## AIM OF THE EXERCISE
Filter the records for lines holding the string "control".

## DATA LISTING
= = = = =
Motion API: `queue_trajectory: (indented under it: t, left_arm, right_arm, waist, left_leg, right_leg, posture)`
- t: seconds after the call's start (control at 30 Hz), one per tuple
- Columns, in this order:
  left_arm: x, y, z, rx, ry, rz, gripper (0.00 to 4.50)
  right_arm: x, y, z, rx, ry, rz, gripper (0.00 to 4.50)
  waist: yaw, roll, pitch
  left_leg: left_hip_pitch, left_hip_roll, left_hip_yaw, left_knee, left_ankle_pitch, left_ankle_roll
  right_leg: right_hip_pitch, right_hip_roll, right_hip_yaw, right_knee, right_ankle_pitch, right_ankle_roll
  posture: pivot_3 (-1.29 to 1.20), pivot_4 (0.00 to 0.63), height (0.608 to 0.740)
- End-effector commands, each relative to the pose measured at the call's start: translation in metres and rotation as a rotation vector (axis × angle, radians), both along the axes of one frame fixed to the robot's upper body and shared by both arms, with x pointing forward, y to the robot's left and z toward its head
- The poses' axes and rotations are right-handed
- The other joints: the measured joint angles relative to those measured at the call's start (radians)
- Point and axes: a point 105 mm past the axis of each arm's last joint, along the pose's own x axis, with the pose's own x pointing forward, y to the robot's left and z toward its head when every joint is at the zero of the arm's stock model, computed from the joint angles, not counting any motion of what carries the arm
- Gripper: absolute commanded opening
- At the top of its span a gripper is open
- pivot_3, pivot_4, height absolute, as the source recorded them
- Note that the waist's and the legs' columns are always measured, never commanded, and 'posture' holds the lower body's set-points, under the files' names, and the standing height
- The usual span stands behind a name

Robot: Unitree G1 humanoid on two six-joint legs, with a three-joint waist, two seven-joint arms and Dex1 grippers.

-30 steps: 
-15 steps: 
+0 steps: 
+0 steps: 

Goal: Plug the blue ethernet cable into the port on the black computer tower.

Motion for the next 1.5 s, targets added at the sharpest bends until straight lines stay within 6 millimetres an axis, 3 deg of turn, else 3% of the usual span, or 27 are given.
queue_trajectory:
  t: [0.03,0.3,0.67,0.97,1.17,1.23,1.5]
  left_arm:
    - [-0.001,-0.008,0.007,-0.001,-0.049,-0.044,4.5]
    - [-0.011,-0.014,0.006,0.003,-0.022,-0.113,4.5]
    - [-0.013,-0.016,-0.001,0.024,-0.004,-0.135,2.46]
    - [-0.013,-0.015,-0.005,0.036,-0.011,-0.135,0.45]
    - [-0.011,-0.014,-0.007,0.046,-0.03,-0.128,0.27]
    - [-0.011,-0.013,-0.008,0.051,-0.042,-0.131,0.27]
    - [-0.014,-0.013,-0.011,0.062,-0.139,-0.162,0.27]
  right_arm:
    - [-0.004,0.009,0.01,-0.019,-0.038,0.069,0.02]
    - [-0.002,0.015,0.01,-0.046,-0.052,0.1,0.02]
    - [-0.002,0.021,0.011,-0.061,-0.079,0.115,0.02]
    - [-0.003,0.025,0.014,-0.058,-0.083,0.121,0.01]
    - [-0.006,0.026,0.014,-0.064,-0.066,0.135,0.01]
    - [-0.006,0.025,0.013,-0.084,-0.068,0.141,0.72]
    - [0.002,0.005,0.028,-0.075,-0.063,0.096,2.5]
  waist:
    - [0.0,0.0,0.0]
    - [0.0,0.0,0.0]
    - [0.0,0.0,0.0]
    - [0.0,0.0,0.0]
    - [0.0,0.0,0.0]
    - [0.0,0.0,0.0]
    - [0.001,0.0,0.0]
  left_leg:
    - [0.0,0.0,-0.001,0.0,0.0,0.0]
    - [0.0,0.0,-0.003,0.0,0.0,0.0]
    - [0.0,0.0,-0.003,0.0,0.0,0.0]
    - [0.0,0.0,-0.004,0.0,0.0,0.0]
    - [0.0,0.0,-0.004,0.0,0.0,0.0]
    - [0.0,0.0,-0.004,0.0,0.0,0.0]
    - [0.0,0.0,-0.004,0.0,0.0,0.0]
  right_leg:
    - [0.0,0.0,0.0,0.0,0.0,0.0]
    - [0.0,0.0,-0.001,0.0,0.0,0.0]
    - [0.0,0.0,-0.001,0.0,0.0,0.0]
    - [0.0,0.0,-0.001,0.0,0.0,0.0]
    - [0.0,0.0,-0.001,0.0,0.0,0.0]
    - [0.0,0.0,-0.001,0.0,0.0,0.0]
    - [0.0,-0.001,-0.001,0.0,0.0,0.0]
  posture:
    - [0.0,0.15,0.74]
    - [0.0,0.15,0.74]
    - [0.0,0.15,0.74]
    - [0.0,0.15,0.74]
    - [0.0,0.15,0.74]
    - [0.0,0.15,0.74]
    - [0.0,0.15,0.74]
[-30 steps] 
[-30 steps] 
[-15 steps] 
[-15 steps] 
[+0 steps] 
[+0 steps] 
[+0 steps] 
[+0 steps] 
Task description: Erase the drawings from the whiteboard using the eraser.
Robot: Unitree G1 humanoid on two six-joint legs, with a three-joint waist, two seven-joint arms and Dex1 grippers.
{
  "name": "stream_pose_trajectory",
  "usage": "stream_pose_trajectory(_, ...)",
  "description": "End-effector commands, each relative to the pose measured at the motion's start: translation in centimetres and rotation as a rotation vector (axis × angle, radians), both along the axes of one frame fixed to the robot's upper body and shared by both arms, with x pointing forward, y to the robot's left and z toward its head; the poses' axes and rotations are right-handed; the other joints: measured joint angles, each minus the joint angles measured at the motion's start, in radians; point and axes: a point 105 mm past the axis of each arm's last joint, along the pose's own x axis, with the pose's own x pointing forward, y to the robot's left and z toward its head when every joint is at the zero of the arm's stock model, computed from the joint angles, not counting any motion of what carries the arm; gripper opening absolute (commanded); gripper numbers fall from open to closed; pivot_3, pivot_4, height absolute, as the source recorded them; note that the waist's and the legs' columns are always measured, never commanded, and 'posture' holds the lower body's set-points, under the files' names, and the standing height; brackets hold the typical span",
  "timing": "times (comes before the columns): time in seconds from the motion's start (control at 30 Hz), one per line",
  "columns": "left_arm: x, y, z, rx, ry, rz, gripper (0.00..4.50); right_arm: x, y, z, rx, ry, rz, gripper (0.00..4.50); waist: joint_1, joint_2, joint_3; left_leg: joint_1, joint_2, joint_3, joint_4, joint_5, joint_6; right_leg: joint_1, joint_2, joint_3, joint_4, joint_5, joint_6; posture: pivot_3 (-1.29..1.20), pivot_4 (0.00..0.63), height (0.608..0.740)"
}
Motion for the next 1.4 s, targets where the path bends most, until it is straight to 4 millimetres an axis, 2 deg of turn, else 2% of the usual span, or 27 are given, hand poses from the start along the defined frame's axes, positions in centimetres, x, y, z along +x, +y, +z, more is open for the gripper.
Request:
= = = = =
## RESULT OF THIS TASK
- t: seconds after the call's start (control at 30 Hz), one per tuple
  "timing": "times (comes before the columns): time in seconds from the motion's start (control at 30 Hz), one per line",

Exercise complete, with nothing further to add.